Philip Altbach sees worrying trends in faculty employment.
Steve Wilson, a maths instructor at Sonoma State University in Rohnert Park, California, has applied for 13 tenure-track positions in the past 15 years, many of them at Sonoma State. He didn't get any. "It was very upsetting," he says. "One of the reasons they were able to hire people at Sonoma State is because I had put a lot of energy into increasing enrolment in maths classes."
Meanwhile, Siegel has also unsuccessfully applied for tenure-track positions. He is not sure if his extended time as a contingent faculty member at Rutgers has helped or hurt his chances. "A lot of schools are more comfortable taking a contingent faculty member than, for example, someone fresh out of industry," Siegel says. "But on the other hand, research is sexy."
Greene recommends limiting temporary positions to only a few years, and trying to stay in contact with the research community by attending meetings and even continuing a little postdoctoral research on the side if possible. But all of these are just temporary fixes for the bigger problem — a growing pool of PhDs and a shrinking pool of tenure-track positions. "Right now, it's a buyers' market for academic labour," says Wilson.
Hired and backfired
Unfortunately, some attempts to better the plight of temporary academic workers have backfired. The state of New Jersey, for example, declared that full-time, non-tenure-track faculty members should be automatically switched to the tenure track after four years. Regulations such as this, although well-meaning, have caused some universities to fire short-term staff. "The general practice is that the contingent faculty stay for a limited period, and then get booted out," says Altbach.
Sally Hunt is unconvinced by new work conditions.
A. WIARD
Sally Hunt, joint general-secretary of the University and College Union, a UK academic trade union, says she is worried that recent European Union directives to improve conditions for fixed-term workers may have similar results. That directive required member states to specify a maximum duration for temporary contracts before an employee becomes permanent. In response to the rule, Britain mandated that fixed-term workers who have been at an institution for four years automatically switch to a permanent contract unless the employer objects. But Hunt says that the conditions under which an employer can object are undefined, allowing institutions to fire fixed-term workers before the end of four years without sufficient cause.
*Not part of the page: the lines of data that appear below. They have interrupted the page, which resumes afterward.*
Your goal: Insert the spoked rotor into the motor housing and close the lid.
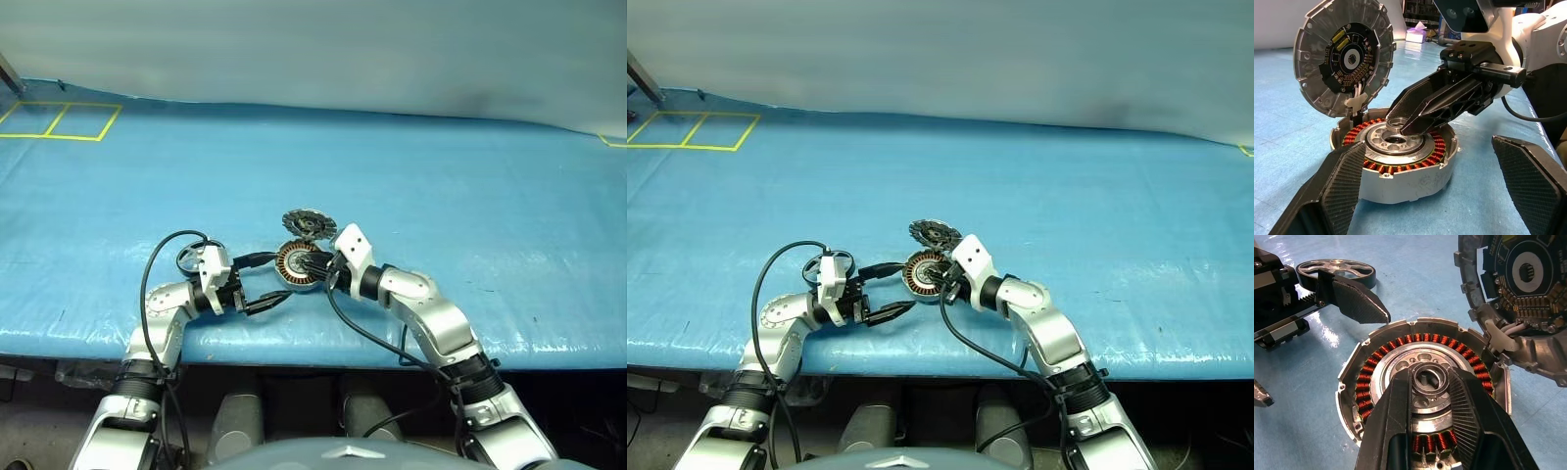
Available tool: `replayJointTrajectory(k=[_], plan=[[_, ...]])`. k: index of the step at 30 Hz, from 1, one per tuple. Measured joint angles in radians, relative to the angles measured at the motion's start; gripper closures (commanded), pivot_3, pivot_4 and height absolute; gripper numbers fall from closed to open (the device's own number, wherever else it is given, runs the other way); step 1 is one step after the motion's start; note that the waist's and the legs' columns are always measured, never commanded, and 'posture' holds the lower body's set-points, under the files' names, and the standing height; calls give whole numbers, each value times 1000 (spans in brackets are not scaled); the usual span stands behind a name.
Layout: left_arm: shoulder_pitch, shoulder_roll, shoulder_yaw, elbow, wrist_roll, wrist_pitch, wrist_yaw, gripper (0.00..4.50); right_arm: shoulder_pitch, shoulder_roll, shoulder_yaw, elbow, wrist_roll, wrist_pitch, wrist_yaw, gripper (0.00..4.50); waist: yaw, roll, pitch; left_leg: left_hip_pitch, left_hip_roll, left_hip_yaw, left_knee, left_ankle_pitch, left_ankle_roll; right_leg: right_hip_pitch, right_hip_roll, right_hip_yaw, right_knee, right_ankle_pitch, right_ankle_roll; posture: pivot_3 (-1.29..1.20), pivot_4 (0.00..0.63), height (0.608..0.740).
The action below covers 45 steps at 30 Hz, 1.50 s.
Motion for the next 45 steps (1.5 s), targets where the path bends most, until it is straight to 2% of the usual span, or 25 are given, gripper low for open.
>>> replayJointTrajectory(k=[45], plan=[[8, 0, 0, 1, 41, -31, 48, 0, -29, 16, 6, 45, -13, -14, 32, 3744, -2, 0, 0, 0, 0, 0, 0, 0, 0, 0, 0, 0, 0, 0, 0, 0, 150, 740]])
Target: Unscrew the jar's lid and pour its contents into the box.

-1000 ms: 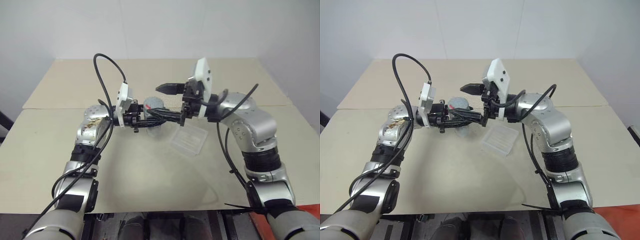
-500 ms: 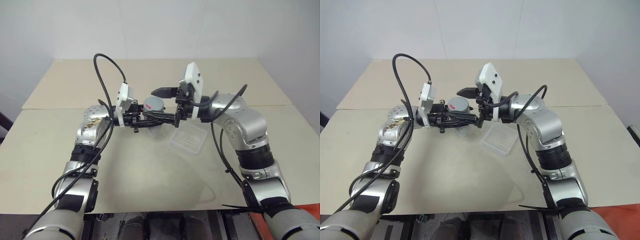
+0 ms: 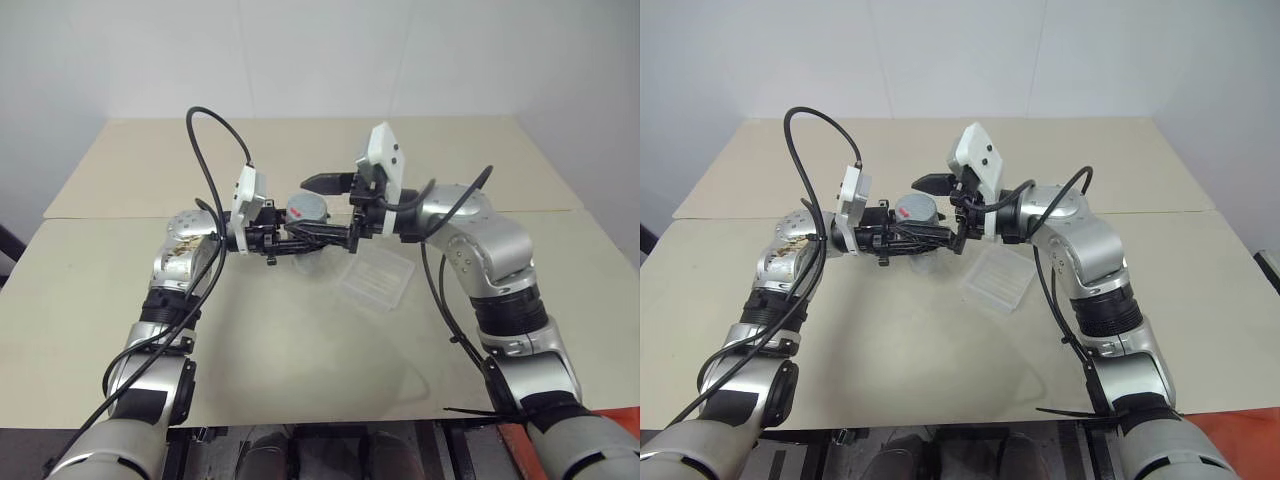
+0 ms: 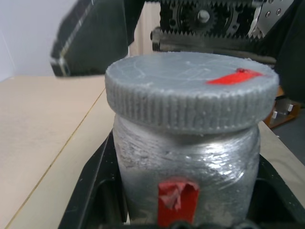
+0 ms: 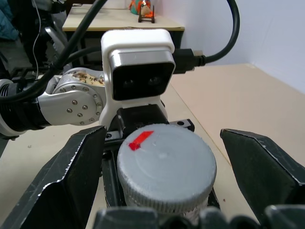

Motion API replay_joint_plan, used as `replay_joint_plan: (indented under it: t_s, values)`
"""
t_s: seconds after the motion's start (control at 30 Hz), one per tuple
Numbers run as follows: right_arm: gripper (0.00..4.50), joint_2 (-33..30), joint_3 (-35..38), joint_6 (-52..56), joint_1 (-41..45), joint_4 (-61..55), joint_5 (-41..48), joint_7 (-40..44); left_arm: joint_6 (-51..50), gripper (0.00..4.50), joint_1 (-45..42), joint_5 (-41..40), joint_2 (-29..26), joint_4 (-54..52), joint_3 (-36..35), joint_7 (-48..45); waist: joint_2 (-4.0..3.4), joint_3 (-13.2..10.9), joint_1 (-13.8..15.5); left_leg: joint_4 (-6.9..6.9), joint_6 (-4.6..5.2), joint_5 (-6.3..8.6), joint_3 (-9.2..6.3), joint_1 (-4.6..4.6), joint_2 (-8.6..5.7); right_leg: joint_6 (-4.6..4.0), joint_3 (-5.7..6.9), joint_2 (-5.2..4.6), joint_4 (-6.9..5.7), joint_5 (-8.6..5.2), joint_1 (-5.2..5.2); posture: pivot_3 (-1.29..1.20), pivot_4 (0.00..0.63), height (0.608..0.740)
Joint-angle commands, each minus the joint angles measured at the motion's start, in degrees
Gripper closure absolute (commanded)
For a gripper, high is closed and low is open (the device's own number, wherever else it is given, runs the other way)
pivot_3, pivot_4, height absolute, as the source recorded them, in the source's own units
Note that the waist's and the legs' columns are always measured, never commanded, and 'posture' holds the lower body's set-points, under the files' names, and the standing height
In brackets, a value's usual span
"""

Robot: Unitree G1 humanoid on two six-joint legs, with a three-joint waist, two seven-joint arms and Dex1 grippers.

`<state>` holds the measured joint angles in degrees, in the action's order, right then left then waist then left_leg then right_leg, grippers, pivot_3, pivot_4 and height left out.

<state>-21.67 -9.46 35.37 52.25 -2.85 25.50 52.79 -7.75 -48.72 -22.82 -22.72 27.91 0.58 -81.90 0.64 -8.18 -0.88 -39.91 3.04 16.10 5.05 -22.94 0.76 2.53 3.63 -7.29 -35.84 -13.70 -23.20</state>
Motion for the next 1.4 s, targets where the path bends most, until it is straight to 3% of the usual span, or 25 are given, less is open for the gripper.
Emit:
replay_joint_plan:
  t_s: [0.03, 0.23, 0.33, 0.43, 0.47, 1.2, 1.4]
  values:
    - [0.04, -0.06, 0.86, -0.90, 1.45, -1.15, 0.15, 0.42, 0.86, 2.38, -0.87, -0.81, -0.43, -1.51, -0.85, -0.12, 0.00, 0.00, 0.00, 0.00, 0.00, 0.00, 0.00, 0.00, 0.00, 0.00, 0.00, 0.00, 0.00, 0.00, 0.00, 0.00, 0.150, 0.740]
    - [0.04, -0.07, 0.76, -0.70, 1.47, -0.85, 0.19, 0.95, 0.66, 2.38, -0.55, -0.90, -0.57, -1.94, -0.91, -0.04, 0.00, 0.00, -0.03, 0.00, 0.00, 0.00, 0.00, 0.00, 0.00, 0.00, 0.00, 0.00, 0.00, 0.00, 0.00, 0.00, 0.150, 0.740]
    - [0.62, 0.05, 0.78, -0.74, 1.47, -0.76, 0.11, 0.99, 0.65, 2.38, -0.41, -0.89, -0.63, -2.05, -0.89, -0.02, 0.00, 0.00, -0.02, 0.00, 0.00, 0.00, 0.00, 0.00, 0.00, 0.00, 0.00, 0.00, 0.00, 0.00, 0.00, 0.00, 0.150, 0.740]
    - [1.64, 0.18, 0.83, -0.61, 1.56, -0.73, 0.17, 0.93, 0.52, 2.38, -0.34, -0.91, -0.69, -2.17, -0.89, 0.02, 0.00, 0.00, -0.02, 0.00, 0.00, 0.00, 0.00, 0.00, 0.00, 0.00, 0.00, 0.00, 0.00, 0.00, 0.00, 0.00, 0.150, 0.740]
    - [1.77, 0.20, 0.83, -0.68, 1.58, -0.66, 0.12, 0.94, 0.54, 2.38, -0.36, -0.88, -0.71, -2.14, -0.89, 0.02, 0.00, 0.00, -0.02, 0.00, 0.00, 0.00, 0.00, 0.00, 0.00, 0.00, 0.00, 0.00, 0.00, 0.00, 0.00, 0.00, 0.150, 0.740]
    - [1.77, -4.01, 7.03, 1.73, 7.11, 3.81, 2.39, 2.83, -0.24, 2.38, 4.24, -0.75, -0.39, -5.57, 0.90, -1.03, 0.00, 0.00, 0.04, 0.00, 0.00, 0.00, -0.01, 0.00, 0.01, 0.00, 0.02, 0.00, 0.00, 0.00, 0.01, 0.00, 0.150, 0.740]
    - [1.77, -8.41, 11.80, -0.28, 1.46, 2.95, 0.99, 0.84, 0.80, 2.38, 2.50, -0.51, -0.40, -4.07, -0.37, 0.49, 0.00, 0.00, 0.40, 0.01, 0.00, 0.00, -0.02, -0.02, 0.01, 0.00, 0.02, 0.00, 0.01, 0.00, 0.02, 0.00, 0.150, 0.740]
Nevertheless, at some institutions, contingent faculty members have gained ground. Wilson says that the California State University system now offers three-year contracts to contingent faculty members who have worked in the system for more than six years. And David Robinson of the Canadian Association of University Teachers says that some Canadian universities now have seniority clauses that give contingent faculty members advance notice of new tenure-track job openings.
Jacobe says that changes such as these are crucial, given the growing use of contingent faculty members. "If this is going to be the reality of academia," she says, "then we need to make it a workable reality." Nevertheless, she wants to continue teaching. "I think we all do this because we like teaching," says Jacobe. "But liking it doesn't mitigate everything that's wrong with the system."